Entre o Colapso e o Satélite: a literatura de Ernane Alves em movimento... [RESENHA]

 

Ao lançar Colapso Azul (2021), Ernane Alves não apenas se apresentou ao universo literário, mas inaugurou uma voz rara: confessional, visceral e politizada. O livro de estreia é, como o próprio autor define, “um olhar particular sobre o autismo”. Nele, Ernane reconstrói memórias de infância e juventude, expõe cicatrizes, enfrenta fantasmas e se revela sem filtros. A escrita, marcada pela repetição, pela intensidade imagética e pela crueza dos detalhes, traduz na forma literária o funcionamento singular de uma mente neurodivergente. O resultado é uma narrativa que escapa da normatividade, onde ele inaugurou uma voz confessional e visceral na literatura brasileira, ao transformar sua experiência no espectro autista em matéria literária de grande força estética

Do íntimo de Colapso Azul brota a continuidade em O GarotoSatélite (2023), onde o autor ousa avançar sobre um terreno ainda mais espinhoso: a sexualidade atípica, rompendo ainda mais tabus, dando corpo e desejo a um tema quase ausente no campo literário. Se o primeiro livro pode ser lido como uma apresentação de mundo, o segundo é um mergulho nos corpos e desejos, na tensão entre pureza e proibido, libertação e compulsão. Ernane coloca em xeque a infantilização recorrente do autismo, desmontando preconceitos ao expor a experiência sexual de maneira direta, sem pudor ou amenizações. O impacto é duplo: ao mesmo tempo em que provoca incômodo nos leitores mais conservadores, essa obra oferece espelho e acolhimento àqueles que compartilham desse silêncio socialmente imposto.

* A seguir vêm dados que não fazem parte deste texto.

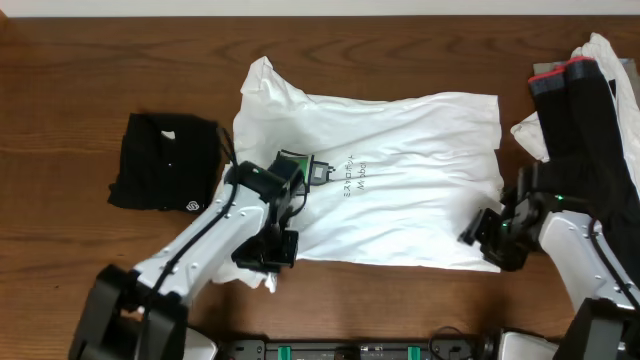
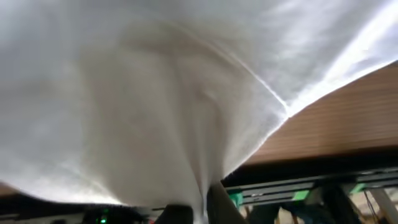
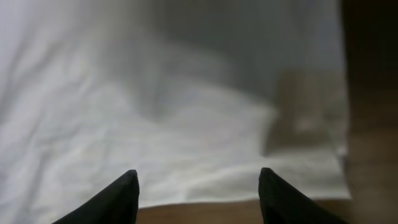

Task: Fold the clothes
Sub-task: 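Grasp the bottom hem corners with the left and right grippers, then lift the hem with both grippers and raise the shirt off the table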

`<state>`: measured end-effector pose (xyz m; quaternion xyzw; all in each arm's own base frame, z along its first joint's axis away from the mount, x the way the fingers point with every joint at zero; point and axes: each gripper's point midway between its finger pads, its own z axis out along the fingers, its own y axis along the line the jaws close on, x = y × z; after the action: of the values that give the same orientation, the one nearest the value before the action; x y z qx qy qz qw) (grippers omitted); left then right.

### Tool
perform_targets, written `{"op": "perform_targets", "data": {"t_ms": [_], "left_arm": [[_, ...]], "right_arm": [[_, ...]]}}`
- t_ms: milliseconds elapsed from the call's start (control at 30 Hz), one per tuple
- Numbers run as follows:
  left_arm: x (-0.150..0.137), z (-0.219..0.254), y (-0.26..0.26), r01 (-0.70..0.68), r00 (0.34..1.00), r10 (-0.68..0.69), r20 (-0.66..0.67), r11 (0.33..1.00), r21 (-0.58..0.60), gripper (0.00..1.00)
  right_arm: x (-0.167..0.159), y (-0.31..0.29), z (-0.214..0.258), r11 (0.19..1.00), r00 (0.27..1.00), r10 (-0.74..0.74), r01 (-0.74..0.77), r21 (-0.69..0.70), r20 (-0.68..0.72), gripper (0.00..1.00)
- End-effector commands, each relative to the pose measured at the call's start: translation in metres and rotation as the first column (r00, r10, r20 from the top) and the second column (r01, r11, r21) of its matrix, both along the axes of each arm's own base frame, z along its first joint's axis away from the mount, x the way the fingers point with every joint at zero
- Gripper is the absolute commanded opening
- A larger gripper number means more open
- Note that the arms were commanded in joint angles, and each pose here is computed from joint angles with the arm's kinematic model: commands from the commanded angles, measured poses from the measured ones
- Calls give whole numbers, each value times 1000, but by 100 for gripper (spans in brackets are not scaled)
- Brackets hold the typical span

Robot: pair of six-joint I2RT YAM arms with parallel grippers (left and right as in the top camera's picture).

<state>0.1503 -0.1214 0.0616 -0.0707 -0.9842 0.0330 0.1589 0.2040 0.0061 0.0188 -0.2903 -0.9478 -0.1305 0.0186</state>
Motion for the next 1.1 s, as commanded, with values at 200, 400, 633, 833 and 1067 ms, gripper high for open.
{"op": "perform_targets", "data": {"t_ms": [200, 400, 633, 833, 1067], "left_arm": [[15, 20, -1, 19, 996, -19, 93, 1000, -9, 6], [16, 19, 2, 27, 995, -28, 99, 1000, 8, 6], [16, 19, 2, 27, 995, -28, 98, 1000, 8, 6], [15, 20, 3, 27, 995, -27, 96, 1000, 9, 6], [22, 42, 7, 33, 991, -38, 126, 999, 41, 6]], "right_arm": [[-9, -5, 1, 995, 993, -102, 103, 17, -52, 61], [-15, -1, -19, 978, 977, -206, 208, 28, -63, 53], [-20, 2, -37, 970, 970, -239, 240, 39, -40, 39], [15, 10, -20, 976, 978, -188, 175, 129, 91, 1], [48, 7, 38, 993, 972, -42, 16, 116, 233, 1]]}}
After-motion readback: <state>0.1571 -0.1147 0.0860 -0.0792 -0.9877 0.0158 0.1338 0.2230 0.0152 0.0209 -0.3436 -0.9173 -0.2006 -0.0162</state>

Essas duas obras se complementam como etapas de uma trilogia que se encerrará com criativaMENTE, no qual o “eu” íntimo se converte em “nós” coletivo: o autista e seu lugar no mercado de trabalho. O ciclo é, portanto, dialético: do “eu” ferido ao “eu” desejante, e do “eu” ao “nós” — um percurso de individuação que se converte em intervenção social.

Ernane Alves prova, com esses dois primeiros volumes, que a literatura pode ser simultaneamente testemunho e arte, denúncia e beleza. Sua obra carrega um traço de urgência — como se cada página fosse escrita não apenas para registrar, mas para intervir, para existir contra o apagamento. O que se anuncia é uma trilogia que ficará marcada não só pela originalidade estética, mas pelo gesto corajoso de inscrever o autismo, em suas múltiplas dimensões, no coração da literatura brasileira contemporânea. Com sua escrita desnuda de preconceitos e limitações, Ernane Alves, se consolida, assim, não apenas como um autor de best-seller, mas como uma das vozes mais autênticas e necessárias de sua geração.

Bernardo Dias

Relações Públicas com especialização em Comunicação Internacional.